Integrated channel approach
Ultimately the key to any successful marketing campaign is blending the new opportunities of digital with the tried and tested results of traditional channels anyway, believes Davidson. “The mistake is not to have an integrated channel approach. All the data I’ve seen over the years shows that integration of channels, with a mix of digital and traditional media, pays back more than low or solo use of channels. If people are chasing digital because it’s new rather than because it has a role in an integrated approach, they’re missing a trick.”
Which is just as true if they’re allowing recent events to put them off dabbling in digital full stop. “Relying too heavily on the tried and the trusted will seriously limit your impact, and to make the most of the current marketing environment requires a significant shift in mindset and approach,” says Ostler.
“Every channel has a part to play in delivering against a campaign’s objectives, and channel choice should be based on strategy, and seek to maximise synergy effects across channels.”

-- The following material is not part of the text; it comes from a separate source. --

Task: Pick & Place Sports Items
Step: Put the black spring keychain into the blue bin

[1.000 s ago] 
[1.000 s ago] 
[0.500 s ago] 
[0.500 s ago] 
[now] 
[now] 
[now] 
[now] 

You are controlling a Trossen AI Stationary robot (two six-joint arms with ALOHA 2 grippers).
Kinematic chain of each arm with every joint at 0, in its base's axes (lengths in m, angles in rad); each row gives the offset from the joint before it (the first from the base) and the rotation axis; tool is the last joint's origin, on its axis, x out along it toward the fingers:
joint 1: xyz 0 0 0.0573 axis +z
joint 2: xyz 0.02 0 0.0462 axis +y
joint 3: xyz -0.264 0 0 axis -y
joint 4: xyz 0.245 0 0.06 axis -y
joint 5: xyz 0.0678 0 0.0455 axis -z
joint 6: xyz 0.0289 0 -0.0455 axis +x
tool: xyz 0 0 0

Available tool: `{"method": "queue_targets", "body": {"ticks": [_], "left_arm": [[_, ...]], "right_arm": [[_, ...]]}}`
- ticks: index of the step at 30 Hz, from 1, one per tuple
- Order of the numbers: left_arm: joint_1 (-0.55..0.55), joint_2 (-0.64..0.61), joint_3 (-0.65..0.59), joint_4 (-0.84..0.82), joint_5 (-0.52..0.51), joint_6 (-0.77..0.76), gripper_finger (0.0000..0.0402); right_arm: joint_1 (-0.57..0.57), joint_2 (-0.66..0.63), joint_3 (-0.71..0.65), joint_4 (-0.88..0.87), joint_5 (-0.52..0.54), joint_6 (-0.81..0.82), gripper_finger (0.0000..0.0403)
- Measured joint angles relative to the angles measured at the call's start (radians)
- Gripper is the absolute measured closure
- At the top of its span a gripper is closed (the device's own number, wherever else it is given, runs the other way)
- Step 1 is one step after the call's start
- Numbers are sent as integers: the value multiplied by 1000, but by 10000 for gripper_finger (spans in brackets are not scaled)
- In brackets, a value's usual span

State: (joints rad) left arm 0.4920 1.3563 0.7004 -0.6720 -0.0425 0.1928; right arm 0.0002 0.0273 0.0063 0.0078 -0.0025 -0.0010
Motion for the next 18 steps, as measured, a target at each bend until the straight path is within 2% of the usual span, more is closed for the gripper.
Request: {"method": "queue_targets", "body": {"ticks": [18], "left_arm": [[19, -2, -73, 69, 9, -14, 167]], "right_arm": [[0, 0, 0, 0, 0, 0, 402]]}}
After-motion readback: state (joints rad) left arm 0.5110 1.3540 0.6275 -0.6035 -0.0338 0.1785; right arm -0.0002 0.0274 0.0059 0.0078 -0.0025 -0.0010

In that environment undoubtedly “digital is becoming less of a helpful term,” adds Nairn. But against a backdrop of bots, brand safety concerns and ethically dubious big data, the question still remains, “in a world where everything is digital, how do you apply the same standards of rigour and not just jump into the latest, shiniest platform without really scrutinising what you’re getting for your money as an advertiser?”